(Entries taken from a collection)
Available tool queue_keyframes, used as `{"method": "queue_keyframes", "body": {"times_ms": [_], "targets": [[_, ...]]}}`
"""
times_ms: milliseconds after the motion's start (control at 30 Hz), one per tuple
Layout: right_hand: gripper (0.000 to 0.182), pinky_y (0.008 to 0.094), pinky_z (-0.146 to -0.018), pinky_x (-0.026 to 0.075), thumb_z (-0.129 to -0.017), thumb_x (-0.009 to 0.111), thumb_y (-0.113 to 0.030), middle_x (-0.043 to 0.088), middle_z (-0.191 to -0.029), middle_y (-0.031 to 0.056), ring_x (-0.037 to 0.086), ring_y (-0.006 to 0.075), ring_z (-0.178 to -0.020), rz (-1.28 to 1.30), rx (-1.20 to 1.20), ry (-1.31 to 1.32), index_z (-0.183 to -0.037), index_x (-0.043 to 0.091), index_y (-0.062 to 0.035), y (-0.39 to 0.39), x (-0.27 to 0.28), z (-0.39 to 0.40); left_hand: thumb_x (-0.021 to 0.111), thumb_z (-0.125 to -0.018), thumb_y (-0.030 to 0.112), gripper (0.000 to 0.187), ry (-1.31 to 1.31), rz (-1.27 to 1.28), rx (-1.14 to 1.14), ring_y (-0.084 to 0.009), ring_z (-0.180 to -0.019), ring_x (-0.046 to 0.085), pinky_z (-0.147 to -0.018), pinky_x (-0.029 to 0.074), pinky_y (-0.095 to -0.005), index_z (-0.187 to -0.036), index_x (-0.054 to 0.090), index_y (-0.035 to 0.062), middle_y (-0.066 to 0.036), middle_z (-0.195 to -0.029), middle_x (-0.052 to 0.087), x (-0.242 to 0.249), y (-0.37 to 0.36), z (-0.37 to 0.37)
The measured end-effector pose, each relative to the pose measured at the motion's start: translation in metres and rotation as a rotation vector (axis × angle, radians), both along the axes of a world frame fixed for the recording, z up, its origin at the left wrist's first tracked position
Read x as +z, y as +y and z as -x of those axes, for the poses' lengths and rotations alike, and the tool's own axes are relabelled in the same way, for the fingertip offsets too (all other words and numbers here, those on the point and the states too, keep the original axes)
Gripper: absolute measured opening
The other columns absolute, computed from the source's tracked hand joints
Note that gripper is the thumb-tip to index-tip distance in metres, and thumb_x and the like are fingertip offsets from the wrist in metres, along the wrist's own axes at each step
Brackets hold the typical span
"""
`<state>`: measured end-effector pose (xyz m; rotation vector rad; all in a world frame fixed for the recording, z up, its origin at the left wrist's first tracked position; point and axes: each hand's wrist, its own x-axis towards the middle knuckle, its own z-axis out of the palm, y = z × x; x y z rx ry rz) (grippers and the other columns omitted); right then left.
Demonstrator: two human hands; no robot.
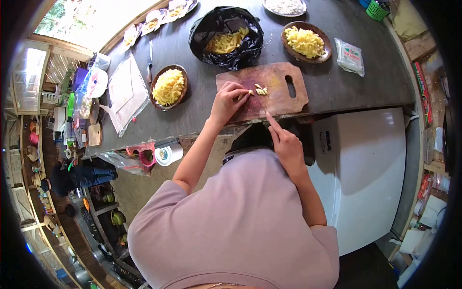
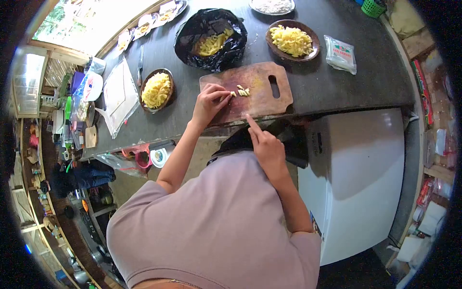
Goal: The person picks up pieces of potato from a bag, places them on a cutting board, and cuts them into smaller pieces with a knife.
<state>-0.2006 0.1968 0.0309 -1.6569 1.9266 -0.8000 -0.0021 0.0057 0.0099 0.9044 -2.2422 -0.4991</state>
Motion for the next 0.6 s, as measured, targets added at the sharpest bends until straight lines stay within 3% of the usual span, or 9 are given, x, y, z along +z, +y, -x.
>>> {"method": "queue_keyframes", "body": {"times_ms": [100,600], "targets": [[0.047,0.0575,-0.066,0.059,-0.114,0.050,-0.042,0.069,-0.078,0.0199,0.071,0.0448,-0.073,-0.049,0.017,0.075,-0.161,0.050,-0.0402,-0.004,-0.007,-0.003,0.086,-0.086,0.008,0.013,0.028,0.000,0.014,-0.0284,-0.101,0.069,-0.089,0.058,-0.0399,-0.098,0.083,0.0052,-0.007,-0.099,0.076,-0.001,-0.001,0.003],[0.047,0.0555,-0.066,0.060,-0.114,0.052,-0.038,0.071,-0.076,0.0213,0.073,0.0437,-0.074,-0.044,0.125,0.120,-0.161,0.050,-0.0393,-0.033,-0.012,0.003,0.084,-0.085,0.006,0.017,-0.008,0.072,0.018,-0.0280,-0.103,0.068,-0.091,0.058,-0.0397,-0.102,0.084,0.0054,-0.006,-0.104,0.076,-0.004,0.007,-0.002]]}}
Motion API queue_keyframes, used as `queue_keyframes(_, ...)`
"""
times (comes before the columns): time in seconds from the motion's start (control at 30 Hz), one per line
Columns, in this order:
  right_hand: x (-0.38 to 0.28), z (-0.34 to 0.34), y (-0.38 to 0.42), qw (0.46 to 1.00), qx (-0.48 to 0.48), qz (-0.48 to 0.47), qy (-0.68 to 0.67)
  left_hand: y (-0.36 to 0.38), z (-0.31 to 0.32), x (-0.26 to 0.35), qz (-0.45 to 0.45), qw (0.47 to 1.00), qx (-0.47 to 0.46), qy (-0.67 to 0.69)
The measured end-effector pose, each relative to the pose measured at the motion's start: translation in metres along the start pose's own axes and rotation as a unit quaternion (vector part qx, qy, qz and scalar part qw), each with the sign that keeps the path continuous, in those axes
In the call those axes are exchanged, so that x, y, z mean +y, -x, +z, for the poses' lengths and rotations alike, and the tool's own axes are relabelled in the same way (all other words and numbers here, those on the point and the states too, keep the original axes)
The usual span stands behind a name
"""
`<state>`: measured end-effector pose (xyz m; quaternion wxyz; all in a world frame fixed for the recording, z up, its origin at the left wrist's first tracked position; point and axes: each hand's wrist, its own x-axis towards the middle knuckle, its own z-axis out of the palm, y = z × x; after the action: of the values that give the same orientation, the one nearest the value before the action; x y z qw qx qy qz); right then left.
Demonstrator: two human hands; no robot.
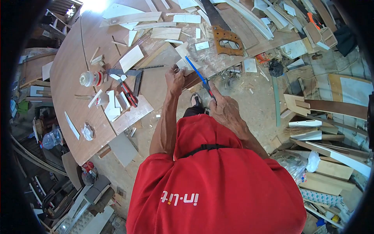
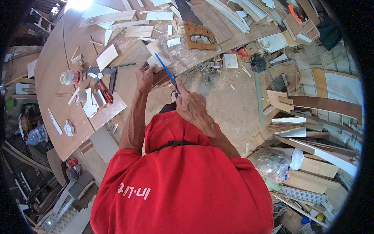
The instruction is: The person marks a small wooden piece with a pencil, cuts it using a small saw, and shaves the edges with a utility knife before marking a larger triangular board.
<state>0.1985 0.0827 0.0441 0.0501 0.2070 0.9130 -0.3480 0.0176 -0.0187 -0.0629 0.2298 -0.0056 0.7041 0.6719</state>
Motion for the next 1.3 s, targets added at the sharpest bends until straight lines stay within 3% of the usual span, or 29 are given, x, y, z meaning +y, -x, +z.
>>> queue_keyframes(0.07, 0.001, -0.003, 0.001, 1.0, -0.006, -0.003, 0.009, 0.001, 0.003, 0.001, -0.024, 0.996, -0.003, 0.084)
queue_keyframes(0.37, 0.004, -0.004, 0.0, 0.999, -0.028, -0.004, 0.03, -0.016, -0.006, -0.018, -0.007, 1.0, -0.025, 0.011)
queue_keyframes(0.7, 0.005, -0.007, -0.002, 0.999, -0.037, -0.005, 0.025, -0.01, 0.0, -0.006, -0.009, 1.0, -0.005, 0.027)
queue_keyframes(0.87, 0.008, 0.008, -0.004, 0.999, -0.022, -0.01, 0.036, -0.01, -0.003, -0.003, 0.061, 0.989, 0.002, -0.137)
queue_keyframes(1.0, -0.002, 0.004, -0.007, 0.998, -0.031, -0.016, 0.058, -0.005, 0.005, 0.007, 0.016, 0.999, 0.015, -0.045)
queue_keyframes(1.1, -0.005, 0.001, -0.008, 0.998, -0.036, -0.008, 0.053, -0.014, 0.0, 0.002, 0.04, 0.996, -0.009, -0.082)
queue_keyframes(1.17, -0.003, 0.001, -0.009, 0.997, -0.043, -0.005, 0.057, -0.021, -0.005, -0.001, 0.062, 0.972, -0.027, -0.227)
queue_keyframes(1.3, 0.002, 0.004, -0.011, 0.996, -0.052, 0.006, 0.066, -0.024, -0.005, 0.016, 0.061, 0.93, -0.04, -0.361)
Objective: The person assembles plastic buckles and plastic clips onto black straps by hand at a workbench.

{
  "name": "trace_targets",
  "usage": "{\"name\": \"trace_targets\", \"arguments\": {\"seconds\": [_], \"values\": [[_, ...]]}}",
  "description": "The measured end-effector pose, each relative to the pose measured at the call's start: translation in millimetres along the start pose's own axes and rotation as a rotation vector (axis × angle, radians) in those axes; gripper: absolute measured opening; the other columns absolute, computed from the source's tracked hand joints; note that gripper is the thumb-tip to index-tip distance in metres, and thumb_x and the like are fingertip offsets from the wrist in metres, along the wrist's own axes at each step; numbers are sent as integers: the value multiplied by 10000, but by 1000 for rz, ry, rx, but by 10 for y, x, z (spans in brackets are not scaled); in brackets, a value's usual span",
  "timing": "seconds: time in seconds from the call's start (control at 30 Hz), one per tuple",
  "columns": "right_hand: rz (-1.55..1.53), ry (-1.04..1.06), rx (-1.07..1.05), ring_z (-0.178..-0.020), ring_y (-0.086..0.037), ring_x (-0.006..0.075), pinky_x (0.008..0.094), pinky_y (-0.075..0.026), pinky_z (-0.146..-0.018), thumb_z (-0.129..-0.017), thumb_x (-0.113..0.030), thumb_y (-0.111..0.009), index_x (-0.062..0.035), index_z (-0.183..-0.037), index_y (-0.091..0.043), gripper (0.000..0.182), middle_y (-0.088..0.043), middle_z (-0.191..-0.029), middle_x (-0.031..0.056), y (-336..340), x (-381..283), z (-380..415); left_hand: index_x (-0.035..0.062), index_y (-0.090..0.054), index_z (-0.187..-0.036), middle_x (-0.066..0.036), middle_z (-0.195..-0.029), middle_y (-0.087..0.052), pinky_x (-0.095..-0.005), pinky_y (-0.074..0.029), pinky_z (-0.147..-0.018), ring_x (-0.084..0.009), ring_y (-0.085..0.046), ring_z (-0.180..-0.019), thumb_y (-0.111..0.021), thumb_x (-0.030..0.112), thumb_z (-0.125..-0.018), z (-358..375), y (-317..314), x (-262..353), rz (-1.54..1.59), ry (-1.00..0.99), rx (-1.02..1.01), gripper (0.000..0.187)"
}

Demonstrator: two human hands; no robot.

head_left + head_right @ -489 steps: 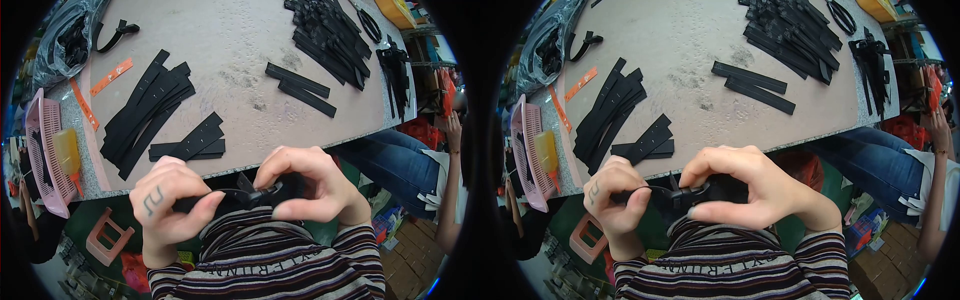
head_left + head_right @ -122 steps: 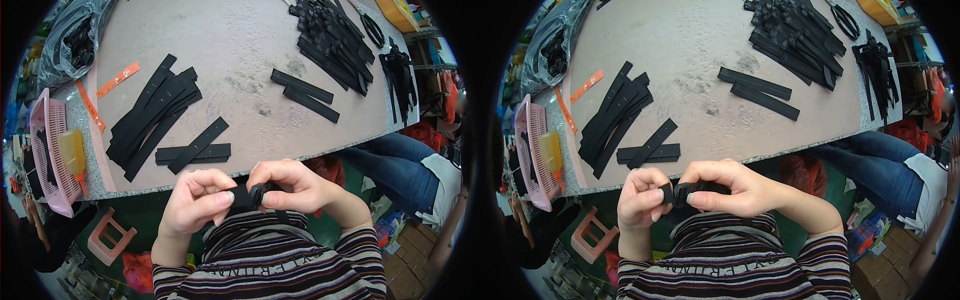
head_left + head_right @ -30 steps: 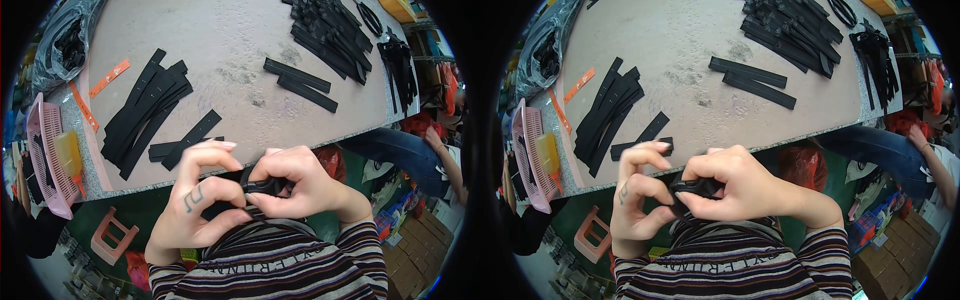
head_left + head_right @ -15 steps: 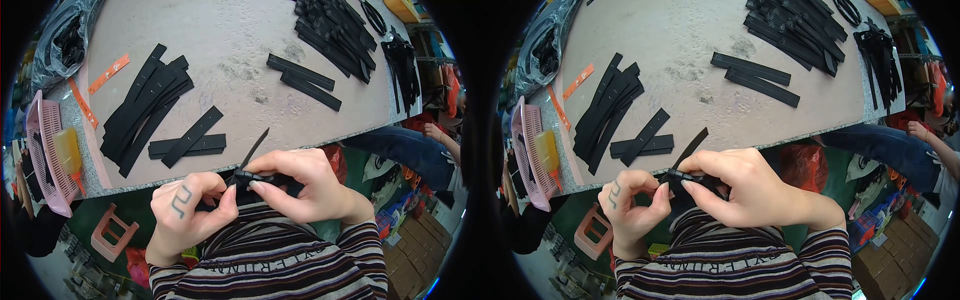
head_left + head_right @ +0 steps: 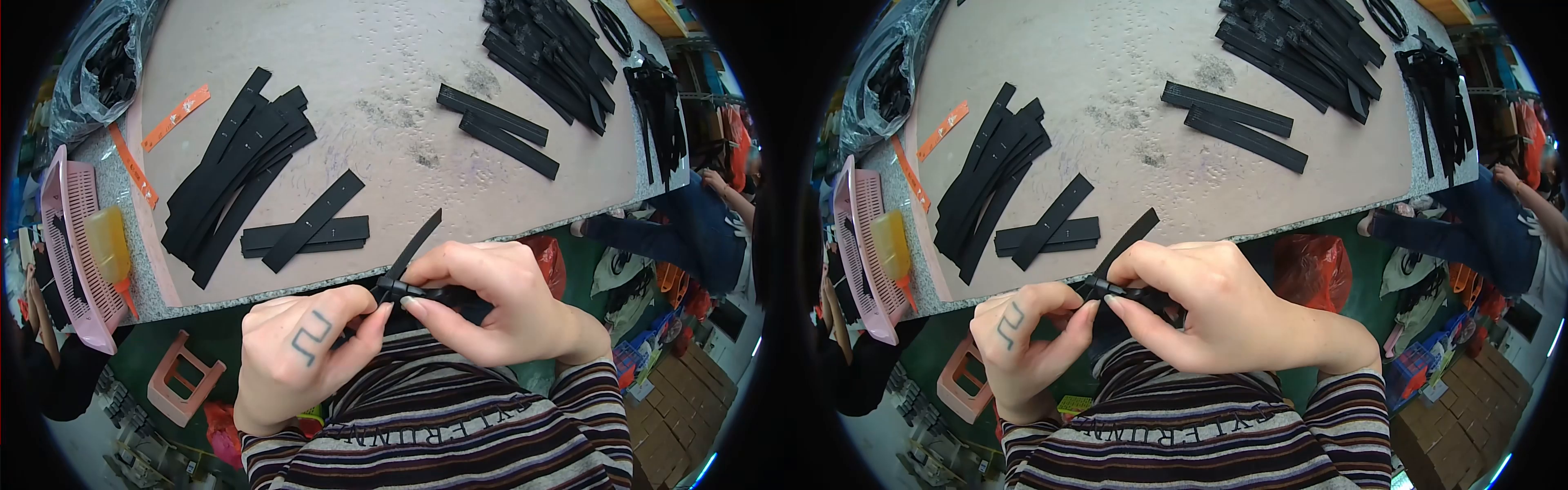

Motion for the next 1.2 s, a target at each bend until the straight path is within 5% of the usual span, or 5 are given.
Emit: {"name": "trace_targets", "arguments": {"seconds": [0.37,0.87,0.97,1.03,1.2], "values": [[169,198,21,-624,-568,258,352,-455,-594,-815,-42,-760,14,-1002,-637,230,-558,-711,94,-100,-140,71,4,-644,-768,-66,-654,-678,-235,-502,-518,-155,-664,-532,-813,-19,-733,1,31,49,-12,19,-89,174],[103,143,-52,-694,-667,240,327,-520,-632,-836,-34,-760,25,-1026,-657,225,-678,-837,108,25,-154,41,0,-589,-1105,-62,-902,-652,-229,-498,-725,-123,-636,-768,-945,297,-688,88,-61,-190,294,186,-118,624],[-411,-183,-150,-735,-692,169,287,-532,-665,-918,-38,-689,27,-1050,-657,151,-692,-846,88,14,23,78,26,-633,-1150,-70,-937,-638,-271,-490,-725,-158,-620,-780,-914,339,-708,4,7,-261,420,86,-74,610],[-520,-196,-206,-774,-688,119,262,-536,-687,-980,-60,-619,30,-1078,-651,137,-693,-878,74,12,64,74,22,-635,-1174,-104,-995,-602,-322,-453,-783,-184,-565,-892,-680,513,-912,-70,19,-269,440,15,47,558],[-572,-207,-261,-778,-677,127,269,-533,-692,-989,-76,-611,32,-1094,-645,155,-683,-895,74,12,124,60,-63,-572,-1202,-104,-821,-669,-271,-509,-743,-161,-655,-769,-475,162,-1052,75,-235,-481,1043,408,-250,288]]}}
Point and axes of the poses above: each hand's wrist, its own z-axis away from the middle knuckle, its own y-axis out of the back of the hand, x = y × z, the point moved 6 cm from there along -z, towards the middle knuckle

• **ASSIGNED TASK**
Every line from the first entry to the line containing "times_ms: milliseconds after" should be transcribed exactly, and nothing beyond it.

• **RESULT OF THE EXERCISE**
Available tool queue_keyframes, used as `{"method": "queue_keyframes", "body": {"times_ms": [_], "targets": [[_, ...]]}}`
"""
times_ms: milliseconds after the motion's start (control at 30 Hz), one per tuple

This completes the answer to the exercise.